- Data to examine
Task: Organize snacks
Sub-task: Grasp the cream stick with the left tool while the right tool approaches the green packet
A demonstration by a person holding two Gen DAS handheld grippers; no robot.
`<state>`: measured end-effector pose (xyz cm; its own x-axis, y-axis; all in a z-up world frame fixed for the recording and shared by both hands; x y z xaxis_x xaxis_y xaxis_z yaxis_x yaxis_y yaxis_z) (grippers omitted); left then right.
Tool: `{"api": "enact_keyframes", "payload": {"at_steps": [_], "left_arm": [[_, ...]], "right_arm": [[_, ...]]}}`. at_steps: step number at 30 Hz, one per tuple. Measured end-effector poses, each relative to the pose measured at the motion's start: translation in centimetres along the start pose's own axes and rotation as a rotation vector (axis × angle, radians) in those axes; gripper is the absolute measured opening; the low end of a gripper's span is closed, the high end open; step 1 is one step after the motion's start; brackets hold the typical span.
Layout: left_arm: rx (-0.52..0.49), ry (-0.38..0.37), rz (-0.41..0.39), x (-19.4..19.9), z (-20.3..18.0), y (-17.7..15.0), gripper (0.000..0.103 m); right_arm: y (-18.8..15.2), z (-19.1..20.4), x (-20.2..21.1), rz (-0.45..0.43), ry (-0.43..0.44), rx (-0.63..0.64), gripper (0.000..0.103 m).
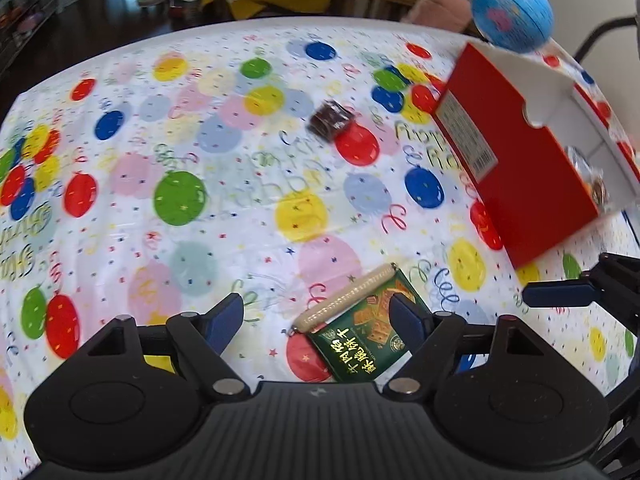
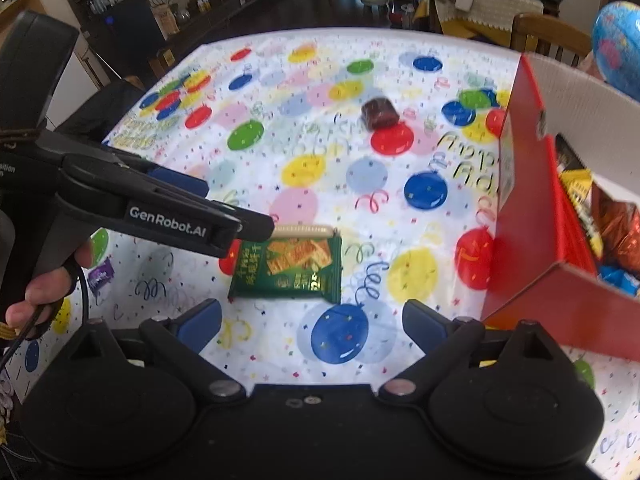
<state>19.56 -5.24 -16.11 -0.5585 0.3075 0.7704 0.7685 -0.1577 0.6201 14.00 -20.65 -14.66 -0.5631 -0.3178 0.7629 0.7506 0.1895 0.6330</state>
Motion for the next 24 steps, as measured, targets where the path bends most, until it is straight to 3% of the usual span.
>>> {"api": "enact_keyframes", "payload": {"at_steps": [4,10,12,24], "left_arm": [[-0.07,-0.016,0.015,-1.1,-0.4,0.0,0.056],[-0.162,-0.086,0.029,-1.9,-1.1,0.2,0.054],[-0.189,-0.09,0.039,-2.2,-1.4,0.1,0.049],[-0.222,-0.124,0.068,-3.8,-0.7,1.1,0.046]], "right_arm": [[-0.6,0.2,-0.9,0.026,0.004,-0.011,0.094],[-0.9,0.2,-1.7,0.043,0.002,-0.026,0.093],[-0.9,0.1,-1.9,0.044,0.001,-0.03,0.093],[-1.0,-0.3,-2.5,0.054,-0.01,-0.039,0.092]]}}
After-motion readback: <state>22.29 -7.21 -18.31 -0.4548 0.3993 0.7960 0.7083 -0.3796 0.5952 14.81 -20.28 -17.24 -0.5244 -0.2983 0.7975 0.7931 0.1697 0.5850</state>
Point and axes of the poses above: each gripper's, at about its wrist camera, not at the fingertips, and x roughly against the way its jaws point, z to its left, y to its top, the point moved 1 cm from there along -x, roughly the way its jaws point, and after that the axes turned 12 degrees about -z, right-handed, at the moved point
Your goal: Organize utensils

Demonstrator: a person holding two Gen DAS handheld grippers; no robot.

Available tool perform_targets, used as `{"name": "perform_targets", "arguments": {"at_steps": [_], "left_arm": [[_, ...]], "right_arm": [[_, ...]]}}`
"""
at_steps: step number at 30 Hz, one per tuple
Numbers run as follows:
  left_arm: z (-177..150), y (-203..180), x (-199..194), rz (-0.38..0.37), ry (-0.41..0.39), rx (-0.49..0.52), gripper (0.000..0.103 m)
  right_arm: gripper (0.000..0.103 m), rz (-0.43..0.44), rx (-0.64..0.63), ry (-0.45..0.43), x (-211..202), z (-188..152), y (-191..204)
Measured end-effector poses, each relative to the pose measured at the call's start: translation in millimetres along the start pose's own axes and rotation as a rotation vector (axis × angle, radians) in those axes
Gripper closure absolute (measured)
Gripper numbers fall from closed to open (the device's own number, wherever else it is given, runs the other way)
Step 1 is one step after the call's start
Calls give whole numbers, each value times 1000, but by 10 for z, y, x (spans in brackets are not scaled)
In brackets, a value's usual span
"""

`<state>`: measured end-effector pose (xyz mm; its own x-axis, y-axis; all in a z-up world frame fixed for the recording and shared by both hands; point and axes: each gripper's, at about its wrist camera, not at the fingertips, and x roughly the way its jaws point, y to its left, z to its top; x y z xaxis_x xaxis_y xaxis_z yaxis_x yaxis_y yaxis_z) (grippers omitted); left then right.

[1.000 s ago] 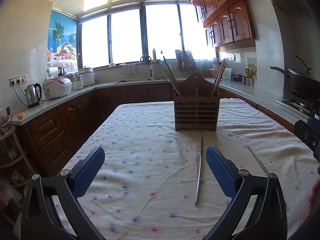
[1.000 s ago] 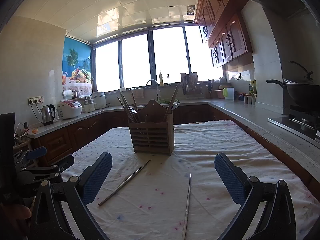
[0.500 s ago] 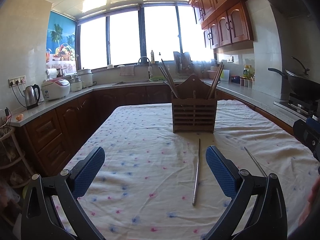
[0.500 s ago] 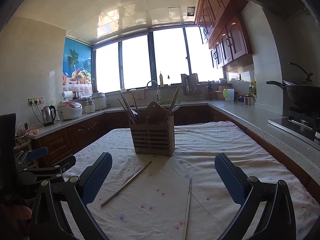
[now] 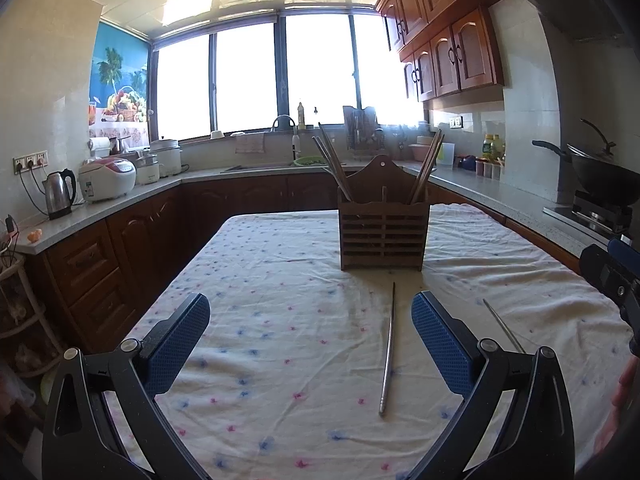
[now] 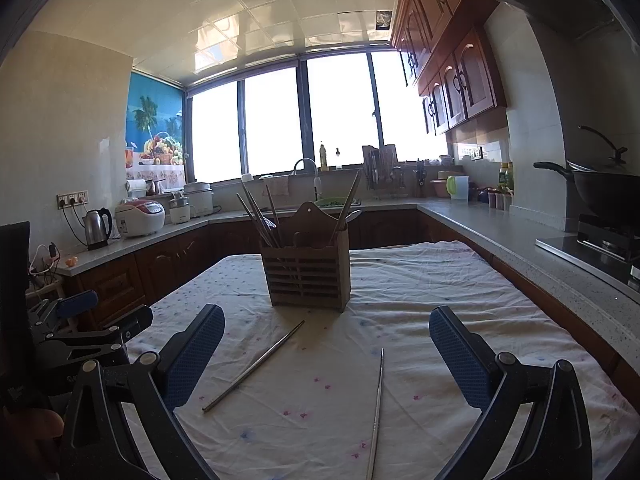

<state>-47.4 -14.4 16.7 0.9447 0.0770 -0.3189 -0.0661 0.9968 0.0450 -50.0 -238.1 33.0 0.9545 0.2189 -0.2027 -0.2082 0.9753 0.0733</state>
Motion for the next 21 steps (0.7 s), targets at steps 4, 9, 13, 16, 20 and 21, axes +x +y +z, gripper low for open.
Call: {"name": "perform_targets", "arguments": {"at_steps": [4, 9, 13, 16, 20, 21], "left_arm": [[-1, -11, 37, -13, 12, -2, 0], [-15, -37, 63, -18, 24, 5, 0], [3, -46, 90, -24, 31, 10, 0], [16, -50, 120, -28, 39, 10, 0], [29, -54, 164, -35, 51, 8, 0], [34, -53, 179, -39, 56, 4, 0]], "right_arm": [[0, -8, 5, 4, 7, 19, -16], [0, -12, 7, 23, 42, 1, -26], [0, -13, 13, 33, 87, 12, -46], [0, -12, 23, 42, 132, 28, -77], [0, -12, 32, 55, 190, 31, -106], [0, -11, 35, 58, 204, 31, -110]]}}
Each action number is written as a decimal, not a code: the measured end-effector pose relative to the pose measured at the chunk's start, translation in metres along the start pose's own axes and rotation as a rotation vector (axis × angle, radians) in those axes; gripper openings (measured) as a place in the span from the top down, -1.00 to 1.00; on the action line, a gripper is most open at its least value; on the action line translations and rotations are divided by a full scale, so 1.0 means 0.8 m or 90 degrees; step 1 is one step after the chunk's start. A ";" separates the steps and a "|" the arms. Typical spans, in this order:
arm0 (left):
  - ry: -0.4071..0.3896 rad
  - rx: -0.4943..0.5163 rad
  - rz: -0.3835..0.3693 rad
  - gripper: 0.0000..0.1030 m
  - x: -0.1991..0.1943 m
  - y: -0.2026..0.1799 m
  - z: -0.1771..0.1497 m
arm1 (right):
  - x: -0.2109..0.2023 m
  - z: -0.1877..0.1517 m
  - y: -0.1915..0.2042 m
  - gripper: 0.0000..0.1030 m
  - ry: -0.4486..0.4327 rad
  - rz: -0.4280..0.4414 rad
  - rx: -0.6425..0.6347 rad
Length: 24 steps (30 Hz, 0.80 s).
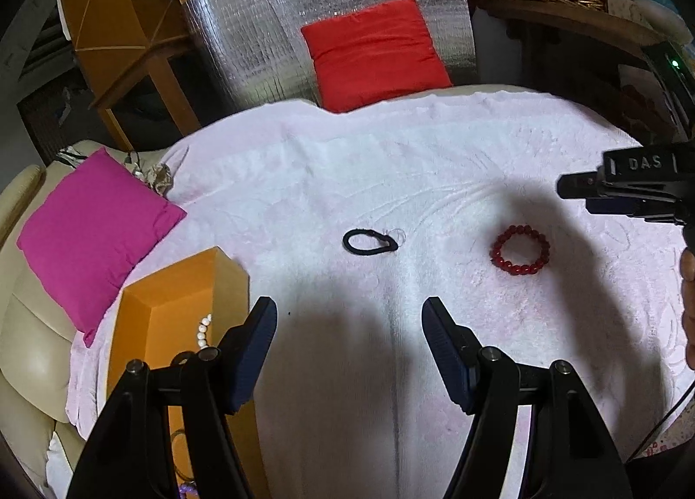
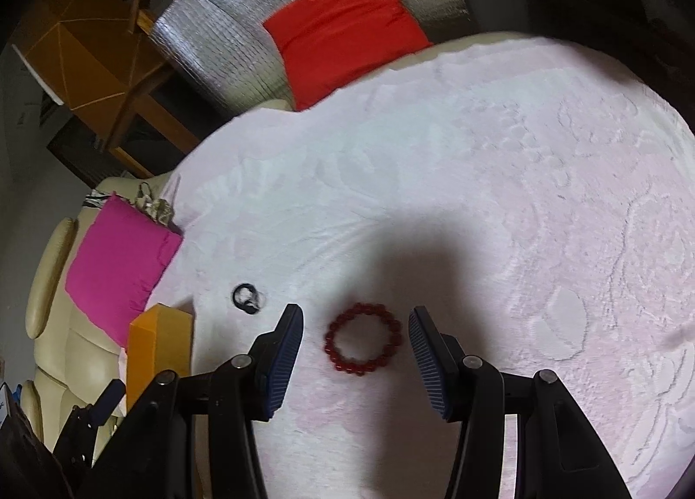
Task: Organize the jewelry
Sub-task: 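Move both tools back over the black hair tie and red bead bracelet, then grasp the black hair tie with the left tool while the right tool grasps the red bead bracelet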
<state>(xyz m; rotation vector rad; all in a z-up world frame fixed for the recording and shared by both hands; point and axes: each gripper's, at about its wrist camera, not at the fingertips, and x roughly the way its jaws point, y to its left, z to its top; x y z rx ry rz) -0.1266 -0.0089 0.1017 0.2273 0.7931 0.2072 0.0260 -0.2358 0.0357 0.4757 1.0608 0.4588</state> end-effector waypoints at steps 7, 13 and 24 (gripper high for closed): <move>0.035 -0.029 -0.036 -0.36 0.033 0.024 0.003 | 0.027 0.000 -0.007 0.18 0.041 -0.021 -0.001; 0.061 -0.035 -0.067 -0.36 0.070 0.040 0.019 | 0.037 0.000 -0.012 0.18 0.058 -0.040 0.008; 0.108 -0.069 -0.162 -0.36 0.131 0.016 0.051 | 0.041 0.005 -0.022 0.18 0.064 -0.052 0.027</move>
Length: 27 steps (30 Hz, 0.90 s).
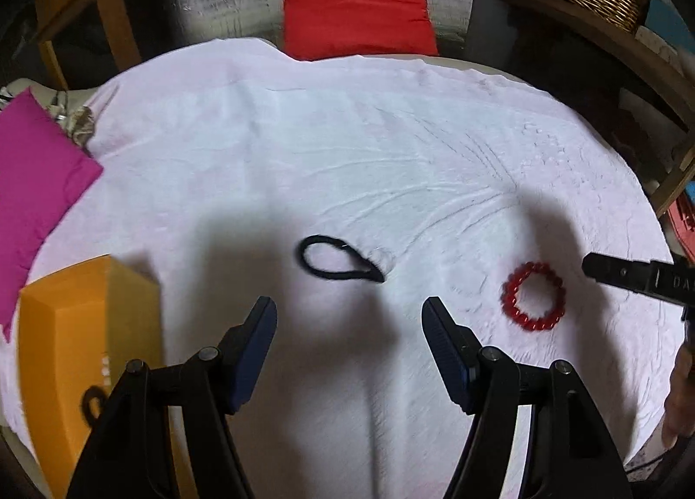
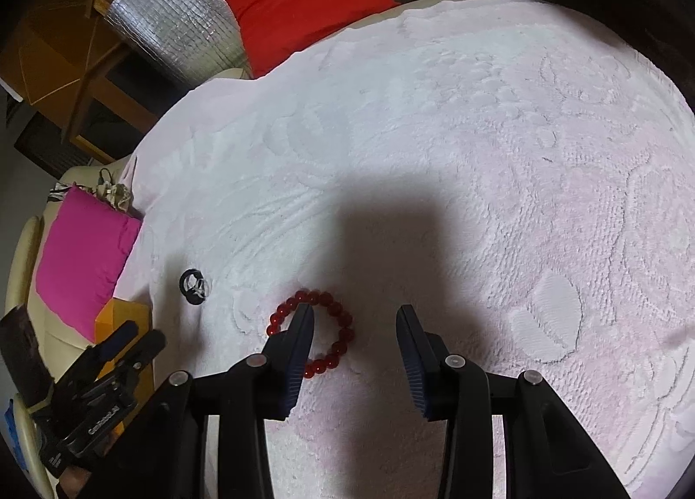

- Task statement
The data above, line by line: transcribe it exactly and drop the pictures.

- Exercise response
Task: Organize snacks
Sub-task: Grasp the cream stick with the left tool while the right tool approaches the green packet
A demonstration by a person holding two Gen DAS handheld grippers; no robot.
`<state>`: measured end-effector pose (xyz cm; its own x-axis, y-axis; all in a z-up world frame fixed for the recording and shared by both hands; x y z xaxis_x xaxis_y xaxis_z yaxis_x yaxis_y yaxis_z) (grippers omitted); left then right.
Tool: `{"api": "enact_keyframes", "payload": {"at_steps": [_], "left_arm": [[_, ...]], "right_arm": [[_, ...]]}}`. at_steps: step number at 30 Hz, one per tuple. Measured end-effector poses, each relative to the pose measured at the motion's start: translation in centimetres along the start pose's own axes and rotation as a rotation vector (axis × angle, radians) in those axes; gripper is the absolute measured opening; the low end of a gripper's span is closed, the high end open; step 1 is one step after the motion's start; brackets hold the typical span.
Layout: left_arm: rx (-0.52..0.49), ry (-0.38..0.37), rz (-0.41..0.39), x (-19.4..19.9), z (-20.3..18.0), y (-17.7..15.0), gripper (0.000..0.103 m); right_arm: y (-18.8..15.2), z (-19.1..20.4), x (-20.2..21.1), rz (-0.45..0.43), ry (-0.43..0.44), rx (-0.63..0.64), gripper (0.000..0.103 m).
<state>19.56 -5.24 -16.11 -0.5585 0.3075 0.7704 0.7685 -0.1577 0.6201 14.00 -20.65 -14.66 -0.5631 -0.3178 0.7629 0.7506 0.1895 0.6330</state>
Motion for the next 24 steps, as measured, targets where the path bends most, until it is straight to 3% of the usual span.
>>> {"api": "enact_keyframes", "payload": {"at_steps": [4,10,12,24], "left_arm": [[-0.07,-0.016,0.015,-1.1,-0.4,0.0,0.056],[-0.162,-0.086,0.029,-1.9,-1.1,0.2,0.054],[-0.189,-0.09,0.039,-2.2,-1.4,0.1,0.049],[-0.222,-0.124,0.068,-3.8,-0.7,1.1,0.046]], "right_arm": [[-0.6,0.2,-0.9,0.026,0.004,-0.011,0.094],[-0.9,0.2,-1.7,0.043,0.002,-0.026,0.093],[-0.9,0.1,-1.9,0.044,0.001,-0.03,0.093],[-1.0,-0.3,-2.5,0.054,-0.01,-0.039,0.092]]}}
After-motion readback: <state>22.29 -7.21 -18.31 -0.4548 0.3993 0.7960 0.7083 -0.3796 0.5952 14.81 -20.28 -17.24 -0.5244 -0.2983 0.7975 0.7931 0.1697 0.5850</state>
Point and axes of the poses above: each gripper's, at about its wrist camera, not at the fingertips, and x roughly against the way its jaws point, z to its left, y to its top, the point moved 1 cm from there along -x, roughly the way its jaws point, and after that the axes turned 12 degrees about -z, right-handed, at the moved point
Your goal: Organize utensils

Demonstrator: a person holding two Gen DAS handheld grippers; no robot.

Available tool perform_targets, used as `{"name": "perform_targets", "arguments": {"at_steps": [_], "left_arm": [[_, ...]], "right_arm": [[_, ...]]}}`
"""
at_steps: step number at 30 Hz, one per tuple
Numbers run as follows:
  left_arm: z (-177..150), y (-203..180), x (-199..194), rz (-0.38..0.37), ry (-0.41..0.39), rx (-0.49..0.52), gripper (0.000..0.103 m)
  right_arm: gripper (0.000..0.103 m), rz (-0.43..0.44), rx (-0.64..0.63), ry (-0.45..0.43), x (-211..202), z (-188..152), y (-191..204)
Measured end-effector poses, each relative to the pose measured at the call's start: translation in millimetres along the start pose's own axes and rotation as a rotation vector (axis × angle, radians) in those axes
Gripper closure absolute (measured)
Gripper numbers fall from closed to open (the device's own number, wherever else it is given, runs the other way)
Step 1 is one step after the call's start
Calls give whole numbers, each value times 1000, but by 10 for z, y, x (spans in brackets are not scaled)
In brackets, a value's usual span
"""

`<state>`: measured end-effector pose (xyz mm; its own x-axis, y-axis; all in a z-up world frame fixed for the recording and shared by both hands; point and axes: each gripper's, at about its wrist camera, not at the fingertips, and x roughly the way its jaws point, y to its left, z to its top; x y z xaxis_x xaxis_y xaxis_z yaxis_x yaxis_y yaxis_z) (grippers omitted); left then right.

[1.000 s ago] 
[1.000 s ago] 
[0.500 s ago] 
[0.500 s ago] 
[now] 
[now] 

<state>-47.4 -14.4 16.7 0.9447 0.0770 -0.3189 -0.0661 0.9968 0.0450 -50.0 -238.1 33.0 0.9545 0.2189 -0.2027 -0.2082 0.9753 0.0733</state>
Motion for the next 21 steps (0.7 s), targets at steps 4, 9, 13, 16, 20 and 21, axes +x +y +z, gripper low for open.
Call: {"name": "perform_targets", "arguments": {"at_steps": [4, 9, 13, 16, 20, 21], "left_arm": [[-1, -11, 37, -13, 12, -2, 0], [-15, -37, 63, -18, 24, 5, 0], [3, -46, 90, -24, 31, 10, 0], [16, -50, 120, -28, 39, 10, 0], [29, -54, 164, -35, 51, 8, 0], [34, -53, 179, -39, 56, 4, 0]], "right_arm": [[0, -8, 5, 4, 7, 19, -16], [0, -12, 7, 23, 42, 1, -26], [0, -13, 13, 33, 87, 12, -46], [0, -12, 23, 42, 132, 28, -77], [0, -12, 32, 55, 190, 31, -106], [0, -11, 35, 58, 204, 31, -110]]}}
Each action number is written as a decimal, not a code: the measured end-effector pose relative to the pose measured at the chunk's start, translation in metres along the start pose's own axes and rotation as a rotation vector (axis × angle, radians) in those axes; gripper openings (measured) as a place in the span from the top down, -1.00 to 1.00; on the action line, a gripper is most open at its least value; on the action line translations and rotations are divided by a full scale, so 1.0 means 0.8 m or 90 degrees; step 1 is one step after the chunk's start. A ";" separates the steps and a "|" the arms. Typical spans, in this order:
arm0 (left):
  - ry: -0.4071..0.3896 rad
  - rx: -0.4943..0.5163 rad
  - rz: -0.3835..0.3693 rad
  - gripper: 0.0000..0.1030 m
  - x: -0.1991..0.1943 m
  - y: -0.2026..0.1799 m
  - z: -0.1771..0.1497 m
arm1 (right):
  - x: -0.2109..0.2023 m
  - z: -0.1877..0.1517 m
  - y: -0.1915..0.2042 m
  - gripper: 0.0000..0.1030 m
  - ry: -0.4486..0.4327 rad
  - rz: -0.4280..0.4414 rad
  - rx: -0.6425..0.6347 rad
Length: 24 steps (30 Hz, 0.80 s).
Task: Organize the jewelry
Sub-task: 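Move both tools back over the black hair tie and red bead bracelet, then grasp the black hair tie with the left tool while the right tool grasps the red bead bracelet
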<state>(xyz m; rotation vector rad; all in a z-up world frame fixed for the recording and shared by both hands; point and axes: each gripper's, at about its wrist camera, not at the fingertips, and x roughly the way its jaws point, y to its left, z to its top; x y z rx ry rz) -0.1266 -0.0089 0.1017 0.2273 0.7931 0.2072 0.0260 -0.2358 0.0357 0.4757 1.0608 0.4588</state> end-effector waypoints at steps 7, 13 and 24 (gripper high for closed): <move>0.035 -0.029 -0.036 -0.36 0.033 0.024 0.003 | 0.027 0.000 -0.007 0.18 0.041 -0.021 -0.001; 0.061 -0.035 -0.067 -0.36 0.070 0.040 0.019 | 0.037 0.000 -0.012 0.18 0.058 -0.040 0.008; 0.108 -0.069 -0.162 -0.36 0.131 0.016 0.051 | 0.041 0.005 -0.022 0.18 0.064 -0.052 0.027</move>
Length: 27 steps (30 Hz, 0.90 s).

Work on the exercise is now finished.